### TASK DIRECTIONS
Check each line of the records below and collect those that include the word "camera".

### INPUT DATA
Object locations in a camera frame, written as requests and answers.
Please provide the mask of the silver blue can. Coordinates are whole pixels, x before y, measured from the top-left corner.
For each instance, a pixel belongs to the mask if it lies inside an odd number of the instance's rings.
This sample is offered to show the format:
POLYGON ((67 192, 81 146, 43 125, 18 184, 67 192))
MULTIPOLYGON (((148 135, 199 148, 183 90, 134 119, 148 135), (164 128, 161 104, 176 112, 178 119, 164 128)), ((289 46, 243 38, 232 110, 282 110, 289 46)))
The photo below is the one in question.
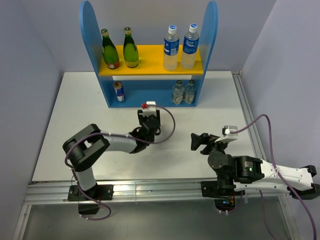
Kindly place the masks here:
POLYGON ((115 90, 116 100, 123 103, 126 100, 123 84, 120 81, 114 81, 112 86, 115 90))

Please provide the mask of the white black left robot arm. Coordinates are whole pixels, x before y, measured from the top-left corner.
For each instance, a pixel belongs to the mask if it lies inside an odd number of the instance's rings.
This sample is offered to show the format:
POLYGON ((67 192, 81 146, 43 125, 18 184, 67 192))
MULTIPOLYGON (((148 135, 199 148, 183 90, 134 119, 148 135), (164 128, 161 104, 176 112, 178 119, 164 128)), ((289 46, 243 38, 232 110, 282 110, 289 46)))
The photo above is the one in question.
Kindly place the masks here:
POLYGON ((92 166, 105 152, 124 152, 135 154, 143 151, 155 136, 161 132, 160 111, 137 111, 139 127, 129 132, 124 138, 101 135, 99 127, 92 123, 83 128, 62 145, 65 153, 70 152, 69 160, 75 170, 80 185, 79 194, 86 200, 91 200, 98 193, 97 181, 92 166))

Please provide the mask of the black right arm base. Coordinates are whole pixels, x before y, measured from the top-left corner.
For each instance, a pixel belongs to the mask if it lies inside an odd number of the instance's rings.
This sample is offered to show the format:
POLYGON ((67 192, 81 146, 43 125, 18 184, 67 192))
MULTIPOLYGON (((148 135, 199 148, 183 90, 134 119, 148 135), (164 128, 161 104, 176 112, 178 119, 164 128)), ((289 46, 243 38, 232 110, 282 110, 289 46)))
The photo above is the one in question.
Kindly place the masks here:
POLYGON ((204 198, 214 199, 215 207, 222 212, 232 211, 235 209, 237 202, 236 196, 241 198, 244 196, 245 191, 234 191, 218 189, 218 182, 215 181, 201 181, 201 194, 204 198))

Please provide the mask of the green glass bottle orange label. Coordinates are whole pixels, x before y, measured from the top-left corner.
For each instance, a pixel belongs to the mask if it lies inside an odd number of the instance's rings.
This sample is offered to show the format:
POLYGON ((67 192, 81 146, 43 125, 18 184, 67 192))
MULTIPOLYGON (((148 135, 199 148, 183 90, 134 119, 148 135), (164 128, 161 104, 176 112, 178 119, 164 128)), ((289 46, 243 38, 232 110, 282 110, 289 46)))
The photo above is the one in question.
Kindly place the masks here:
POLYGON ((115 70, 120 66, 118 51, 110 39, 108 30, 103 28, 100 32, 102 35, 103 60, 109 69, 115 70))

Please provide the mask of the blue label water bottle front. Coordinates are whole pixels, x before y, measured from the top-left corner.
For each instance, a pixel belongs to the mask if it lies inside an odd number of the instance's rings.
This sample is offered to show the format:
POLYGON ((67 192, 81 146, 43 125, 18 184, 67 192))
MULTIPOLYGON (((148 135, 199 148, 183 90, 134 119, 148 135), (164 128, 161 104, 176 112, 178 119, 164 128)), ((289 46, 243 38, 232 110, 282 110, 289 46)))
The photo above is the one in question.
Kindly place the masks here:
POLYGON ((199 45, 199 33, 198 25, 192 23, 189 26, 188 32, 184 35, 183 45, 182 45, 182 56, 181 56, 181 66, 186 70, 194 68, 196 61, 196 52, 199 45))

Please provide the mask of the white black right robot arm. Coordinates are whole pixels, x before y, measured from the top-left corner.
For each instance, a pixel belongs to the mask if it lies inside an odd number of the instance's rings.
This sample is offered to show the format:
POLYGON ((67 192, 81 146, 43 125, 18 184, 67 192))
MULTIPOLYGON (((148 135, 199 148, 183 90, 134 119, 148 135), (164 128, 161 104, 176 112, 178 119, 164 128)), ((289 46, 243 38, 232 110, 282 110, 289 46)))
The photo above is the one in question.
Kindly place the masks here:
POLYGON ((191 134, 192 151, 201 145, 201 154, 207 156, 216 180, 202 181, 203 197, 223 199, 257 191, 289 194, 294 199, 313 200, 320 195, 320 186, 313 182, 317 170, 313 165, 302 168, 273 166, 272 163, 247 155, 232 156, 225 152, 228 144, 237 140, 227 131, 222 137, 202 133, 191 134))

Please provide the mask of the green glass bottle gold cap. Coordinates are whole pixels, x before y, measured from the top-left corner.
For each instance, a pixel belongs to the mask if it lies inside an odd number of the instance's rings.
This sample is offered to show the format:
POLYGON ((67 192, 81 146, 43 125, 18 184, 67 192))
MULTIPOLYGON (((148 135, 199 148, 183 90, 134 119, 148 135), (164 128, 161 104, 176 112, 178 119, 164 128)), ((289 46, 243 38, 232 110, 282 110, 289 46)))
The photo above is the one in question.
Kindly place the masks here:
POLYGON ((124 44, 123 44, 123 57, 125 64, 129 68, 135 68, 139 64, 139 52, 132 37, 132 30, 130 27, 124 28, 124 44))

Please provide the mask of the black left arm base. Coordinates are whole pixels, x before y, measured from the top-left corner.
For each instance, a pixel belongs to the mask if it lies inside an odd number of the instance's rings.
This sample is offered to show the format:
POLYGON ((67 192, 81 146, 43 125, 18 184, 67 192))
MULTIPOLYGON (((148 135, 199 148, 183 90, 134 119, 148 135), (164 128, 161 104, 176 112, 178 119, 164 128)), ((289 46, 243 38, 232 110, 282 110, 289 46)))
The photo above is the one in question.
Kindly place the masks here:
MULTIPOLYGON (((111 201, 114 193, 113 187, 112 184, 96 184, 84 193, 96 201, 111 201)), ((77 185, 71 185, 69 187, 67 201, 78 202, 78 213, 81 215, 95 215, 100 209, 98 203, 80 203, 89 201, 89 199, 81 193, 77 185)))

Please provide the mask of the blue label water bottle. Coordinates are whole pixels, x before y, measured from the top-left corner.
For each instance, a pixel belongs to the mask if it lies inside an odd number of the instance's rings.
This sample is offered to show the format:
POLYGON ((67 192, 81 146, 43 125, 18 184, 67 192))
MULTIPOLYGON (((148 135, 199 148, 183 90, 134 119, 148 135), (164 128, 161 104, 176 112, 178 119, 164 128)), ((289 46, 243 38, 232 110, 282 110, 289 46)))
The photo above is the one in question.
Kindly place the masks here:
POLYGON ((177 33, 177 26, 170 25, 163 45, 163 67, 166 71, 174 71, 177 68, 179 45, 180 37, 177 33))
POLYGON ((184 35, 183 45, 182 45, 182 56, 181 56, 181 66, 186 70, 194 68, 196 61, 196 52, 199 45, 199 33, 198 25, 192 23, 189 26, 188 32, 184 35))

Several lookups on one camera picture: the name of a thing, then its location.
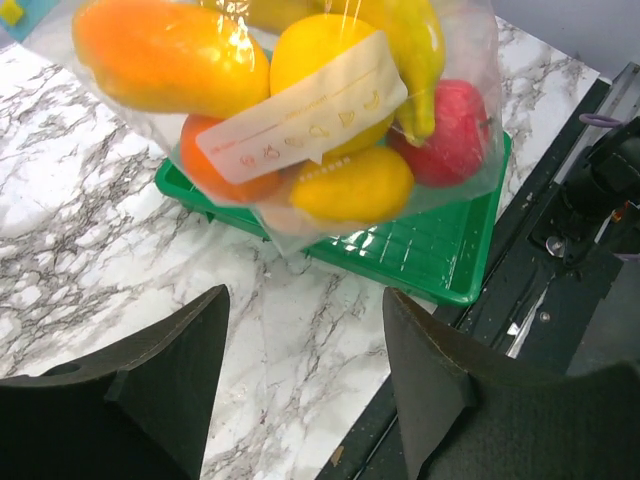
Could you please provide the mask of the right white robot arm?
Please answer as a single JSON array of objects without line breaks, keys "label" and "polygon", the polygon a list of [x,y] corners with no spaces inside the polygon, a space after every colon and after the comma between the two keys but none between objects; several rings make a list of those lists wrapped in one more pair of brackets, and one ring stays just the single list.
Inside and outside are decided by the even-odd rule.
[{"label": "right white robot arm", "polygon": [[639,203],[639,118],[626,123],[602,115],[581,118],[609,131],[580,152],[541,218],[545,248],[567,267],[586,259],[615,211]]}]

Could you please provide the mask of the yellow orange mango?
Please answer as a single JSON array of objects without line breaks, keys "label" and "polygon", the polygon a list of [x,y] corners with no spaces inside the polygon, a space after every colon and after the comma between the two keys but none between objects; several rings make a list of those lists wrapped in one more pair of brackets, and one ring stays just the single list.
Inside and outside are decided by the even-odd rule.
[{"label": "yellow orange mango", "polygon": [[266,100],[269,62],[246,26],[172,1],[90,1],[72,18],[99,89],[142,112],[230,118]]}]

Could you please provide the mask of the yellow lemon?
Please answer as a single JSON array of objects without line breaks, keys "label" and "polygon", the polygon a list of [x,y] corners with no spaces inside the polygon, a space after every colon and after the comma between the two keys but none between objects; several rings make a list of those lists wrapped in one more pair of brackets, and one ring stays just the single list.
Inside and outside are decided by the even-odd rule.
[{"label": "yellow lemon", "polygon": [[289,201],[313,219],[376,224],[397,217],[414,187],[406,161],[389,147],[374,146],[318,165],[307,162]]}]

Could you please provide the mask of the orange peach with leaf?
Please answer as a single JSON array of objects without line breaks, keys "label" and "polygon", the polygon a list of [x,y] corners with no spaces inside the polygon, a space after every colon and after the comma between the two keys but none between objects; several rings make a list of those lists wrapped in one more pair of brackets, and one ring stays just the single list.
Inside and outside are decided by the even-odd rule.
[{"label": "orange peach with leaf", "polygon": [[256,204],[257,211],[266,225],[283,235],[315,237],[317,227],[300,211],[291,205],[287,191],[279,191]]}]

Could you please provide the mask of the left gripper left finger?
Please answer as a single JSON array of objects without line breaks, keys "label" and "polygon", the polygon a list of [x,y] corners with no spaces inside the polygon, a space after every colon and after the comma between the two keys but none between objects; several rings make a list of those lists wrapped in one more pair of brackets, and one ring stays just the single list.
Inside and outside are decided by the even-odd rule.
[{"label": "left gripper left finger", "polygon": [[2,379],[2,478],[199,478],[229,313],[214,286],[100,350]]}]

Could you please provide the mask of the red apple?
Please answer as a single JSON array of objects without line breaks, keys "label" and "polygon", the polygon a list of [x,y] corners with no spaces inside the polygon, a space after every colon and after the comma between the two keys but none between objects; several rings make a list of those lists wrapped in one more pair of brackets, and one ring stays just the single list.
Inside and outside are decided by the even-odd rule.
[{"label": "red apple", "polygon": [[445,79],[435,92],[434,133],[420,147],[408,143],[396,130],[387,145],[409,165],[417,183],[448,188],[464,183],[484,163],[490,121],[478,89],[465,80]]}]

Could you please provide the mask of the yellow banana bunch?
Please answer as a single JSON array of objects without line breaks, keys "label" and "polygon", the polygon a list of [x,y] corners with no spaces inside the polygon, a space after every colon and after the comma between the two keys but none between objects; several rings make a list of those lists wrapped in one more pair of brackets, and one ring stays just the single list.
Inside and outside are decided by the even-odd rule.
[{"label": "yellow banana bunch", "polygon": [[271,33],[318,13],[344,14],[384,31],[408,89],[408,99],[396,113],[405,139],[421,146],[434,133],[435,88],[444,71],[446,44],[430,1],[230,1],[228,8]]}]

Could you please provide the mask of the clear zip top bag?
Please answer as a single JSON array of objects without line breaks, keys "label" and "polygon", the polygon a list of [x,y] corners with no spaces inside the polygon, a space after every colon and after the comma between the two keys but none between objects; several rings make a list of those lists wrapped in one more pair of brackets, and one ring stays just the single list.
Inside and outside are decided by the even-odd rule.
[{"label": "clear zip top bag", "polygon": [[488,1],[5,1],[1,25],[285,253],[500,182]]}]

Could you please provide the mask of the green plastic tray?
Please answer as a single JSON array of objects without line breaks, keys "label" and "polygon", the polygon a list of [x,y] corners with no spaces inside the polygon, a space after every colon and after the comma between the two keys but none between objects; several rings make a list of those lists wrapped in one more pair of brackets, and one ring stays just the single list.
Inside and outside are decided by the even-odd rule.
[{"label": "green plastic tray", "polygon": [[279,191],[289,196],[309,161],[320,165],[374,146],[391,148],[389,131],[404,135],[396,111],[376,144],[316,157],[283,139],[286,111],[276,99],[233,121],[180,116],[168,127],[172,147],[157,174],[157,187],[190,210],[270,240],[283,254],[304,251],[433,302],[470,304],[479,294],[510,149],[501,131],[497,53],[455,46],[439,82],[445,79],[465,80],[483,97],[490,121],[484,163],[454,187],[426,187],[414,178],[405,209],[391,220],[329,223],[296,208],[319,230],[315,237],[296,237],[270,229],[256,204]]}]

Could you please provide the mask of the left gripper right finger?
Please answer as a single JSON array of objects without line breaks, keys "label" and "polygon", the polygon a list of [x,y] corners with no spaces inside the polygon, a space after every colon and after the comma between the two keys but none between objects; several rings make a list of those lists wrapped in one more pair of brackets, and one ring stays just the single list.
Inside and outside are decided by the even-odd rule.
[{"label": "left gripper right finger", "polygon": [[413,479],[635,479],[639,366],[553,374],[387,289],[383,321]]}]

### TASK SOLUTION
Object locations in a camera frame, written as requests and answers.
Several lookups on one camera picture: the name of a thing, then its location.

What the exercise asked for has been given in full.